## REQUIRED ACTION
Your answer must be every line of the data that holds the string "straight".

========

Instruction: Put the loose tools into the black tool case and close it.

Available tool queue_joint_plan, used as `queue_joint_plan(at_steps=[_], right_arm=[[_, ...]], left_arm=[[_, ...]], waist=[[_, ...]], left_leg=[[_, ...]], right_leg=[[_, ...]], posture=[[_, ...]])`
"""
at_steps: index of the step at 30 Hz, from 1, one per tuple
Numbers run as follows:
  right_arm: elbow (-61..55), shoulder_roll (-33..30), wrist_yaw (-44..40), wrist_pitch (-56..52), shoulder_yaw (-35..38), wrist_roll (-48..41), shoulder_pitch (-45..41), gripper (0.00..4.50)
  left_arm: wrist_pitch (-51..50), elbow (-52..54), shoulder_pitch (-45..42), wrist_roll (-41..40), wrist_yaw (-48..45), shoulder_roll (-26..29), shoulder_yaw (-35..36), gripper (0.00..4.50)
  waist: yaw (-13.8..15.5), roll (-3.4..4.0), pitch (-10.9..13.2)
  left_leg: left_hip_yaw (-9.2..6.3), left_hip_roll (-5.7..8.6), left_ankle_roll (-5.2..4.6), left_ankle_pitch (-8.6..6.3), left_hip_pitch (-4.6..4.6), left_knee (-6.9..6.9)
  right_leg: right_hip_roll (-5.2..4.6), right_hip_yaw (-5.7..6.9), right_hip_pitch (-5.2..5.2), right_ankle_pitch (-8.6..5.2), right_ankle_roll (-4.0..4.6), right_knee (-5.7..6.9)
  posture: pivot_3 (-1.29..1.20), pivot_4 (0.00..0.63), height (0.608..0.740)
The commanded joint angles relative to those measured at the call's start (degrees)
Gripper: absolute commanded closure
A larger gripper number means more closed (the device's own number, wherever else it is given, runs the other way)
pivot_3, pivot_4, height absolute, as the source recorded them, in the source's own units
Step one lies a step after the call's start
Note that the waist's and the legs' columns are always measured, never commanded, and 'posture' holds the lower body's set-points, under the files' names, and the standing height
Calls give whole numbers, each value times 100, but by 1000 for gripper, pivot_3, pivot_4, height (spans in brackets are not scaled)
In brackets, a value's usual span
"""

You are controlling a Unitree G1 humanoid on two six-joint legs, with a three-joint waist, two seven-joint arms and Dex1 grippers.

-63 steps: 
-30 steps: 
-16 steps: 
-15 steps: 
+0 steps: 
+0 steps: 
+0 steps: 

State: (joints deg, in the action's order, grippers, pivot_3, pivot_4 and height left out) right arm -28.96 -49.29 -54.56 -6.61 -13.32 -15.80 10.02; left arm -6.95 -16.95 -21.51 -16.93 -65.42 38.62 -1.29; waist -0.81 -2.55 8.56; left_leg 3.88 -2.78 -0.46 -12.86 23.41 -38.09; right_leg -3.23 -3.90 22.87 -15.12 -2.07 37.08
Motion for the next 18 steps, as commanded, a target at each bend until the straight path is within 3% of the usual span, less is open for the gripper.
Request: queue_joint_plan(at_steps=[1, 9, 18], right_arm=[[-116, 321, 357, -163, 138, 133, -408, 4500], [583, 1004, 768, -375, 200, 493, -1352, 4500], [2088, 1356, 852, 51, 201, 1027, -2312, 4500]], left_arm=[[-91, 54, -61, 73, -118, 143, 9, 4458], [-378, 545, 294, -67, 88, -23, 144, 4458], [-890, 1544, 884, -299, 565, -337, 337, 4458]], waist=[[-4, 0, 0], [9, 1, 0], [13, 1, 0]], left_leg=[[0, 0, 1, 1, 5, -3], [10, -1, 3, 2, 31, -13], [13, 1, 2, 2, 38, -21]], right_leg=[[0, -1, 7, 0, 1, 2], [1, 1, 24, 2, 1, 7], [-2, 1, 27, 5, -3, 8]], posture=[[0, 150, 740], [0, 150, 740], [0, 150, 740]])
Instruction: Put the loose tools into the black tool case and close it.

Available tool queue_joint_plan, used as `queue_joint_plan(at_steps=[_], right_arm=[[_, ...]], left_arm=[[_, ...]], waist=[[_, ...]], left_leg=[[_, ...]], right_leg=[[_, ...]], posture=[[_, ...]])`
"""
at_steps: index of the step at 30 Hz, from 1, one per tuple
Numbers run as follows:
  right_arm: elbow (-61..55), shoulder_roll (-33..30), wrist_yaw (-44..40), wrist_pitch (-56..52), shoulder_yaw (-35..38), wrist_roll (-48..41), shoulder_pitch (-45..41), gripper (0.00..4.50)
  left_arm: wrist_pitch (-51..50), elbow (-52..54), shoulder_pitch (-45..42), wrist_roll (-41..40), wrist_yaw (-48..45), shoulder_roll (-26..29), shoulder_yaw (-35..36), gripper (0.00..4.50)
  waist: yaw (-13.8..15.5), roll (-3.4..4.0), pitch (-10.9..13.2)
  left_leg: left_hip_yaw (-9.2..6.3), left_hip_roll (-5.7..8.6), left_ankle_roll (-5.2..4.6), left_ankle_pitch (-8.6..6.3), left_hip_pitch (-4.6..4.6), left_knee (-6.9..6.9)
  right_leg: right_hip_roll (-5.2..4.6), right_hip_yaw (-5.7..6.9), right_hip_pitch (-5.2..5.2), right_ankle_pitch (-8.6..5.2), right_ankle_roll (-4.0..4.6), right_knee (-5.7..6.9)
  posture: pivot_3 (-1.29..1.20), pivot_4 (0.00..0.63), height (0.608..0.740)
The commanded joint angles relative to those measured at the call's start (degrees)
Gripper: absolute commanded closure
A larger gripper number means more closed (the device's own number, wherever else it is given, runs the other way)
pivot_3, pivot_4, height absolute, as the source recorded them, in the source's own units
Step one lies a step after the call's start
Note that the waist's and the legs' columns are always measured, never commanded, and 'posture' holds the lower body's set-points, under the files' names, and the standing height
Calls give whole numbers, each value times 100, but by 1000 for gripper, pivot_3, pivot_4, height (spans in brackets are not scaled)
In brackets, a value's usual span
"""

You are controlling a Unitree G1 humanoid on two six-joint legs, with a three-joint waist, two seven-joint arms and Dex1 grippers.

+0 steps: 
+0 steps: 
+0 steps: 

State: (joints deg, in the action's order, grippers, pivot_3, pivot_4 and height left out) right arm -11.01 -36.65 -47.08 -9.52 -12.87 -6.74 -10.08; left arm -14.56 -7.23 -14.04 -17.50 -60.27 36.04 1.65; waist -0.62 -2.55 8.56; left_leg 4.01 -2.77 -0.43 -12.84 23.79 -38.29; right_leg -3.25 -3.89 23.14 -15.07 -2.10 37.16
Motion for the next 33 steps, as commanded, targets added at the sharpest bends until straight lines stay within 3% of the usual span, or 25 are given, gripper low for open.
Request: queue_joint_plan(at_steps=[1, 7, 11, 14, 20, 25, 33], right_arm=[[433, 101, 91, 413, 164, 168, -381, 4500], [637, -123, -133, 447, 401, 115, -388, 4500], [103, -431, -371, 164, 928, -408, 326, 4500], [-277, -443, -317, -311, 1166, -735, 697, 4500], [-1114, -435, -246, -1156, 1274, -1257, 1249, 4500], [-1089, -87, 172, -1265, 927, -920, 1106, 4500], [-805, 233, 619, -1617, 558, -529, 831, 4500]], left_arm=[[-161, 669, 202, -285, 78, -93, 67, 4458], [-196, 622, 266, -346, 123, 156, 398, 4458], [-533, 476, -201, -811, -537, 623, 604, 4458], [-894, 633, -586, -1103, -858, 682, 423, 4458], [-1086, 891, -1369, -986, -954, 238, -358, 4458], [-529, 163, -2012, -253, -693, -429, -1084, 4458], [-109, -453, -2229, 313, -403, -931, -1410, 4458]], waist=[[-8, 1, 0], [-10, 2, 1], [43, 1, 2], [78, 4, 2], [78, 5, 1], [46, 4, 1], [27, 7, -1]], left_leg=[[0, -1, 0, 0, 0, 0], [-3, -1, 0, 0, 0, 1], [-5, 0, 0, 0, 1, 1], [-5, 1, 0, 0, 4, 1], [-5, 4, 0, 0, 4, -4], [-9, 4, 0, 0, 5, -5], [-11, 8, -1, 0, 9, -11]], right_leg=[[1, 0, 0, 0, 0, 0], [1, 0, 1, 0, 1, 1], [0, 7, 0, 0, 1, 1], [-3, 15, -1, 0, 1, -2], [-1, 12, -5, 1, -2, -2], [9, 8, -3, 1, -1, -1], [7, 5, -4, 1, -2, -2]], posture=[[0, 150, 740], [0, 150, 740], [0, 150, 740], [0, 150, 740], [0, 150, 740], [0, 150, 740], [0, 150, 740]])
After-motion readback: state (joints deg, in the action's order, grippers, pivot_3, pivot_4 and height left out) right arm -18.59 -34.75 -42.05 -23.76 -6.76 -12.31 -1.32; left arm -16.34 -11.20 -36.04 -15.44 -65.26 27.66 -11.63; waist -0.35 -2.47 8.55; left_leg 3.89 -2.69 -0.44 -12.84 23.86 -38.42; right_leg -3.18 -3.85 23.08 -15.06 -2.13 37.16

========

## RESPONSE TO THE EXERCISE
Motion for the next 18 steps, as commanded, a target at each bend until the straight path is within 3% of the usual span, less is open for the gripper.
Motion for the next 33 steps, as commanded, targets added at the sharpest bends until straight lines stay within 3% of the usual span, or 25 are given, gripper low for open.

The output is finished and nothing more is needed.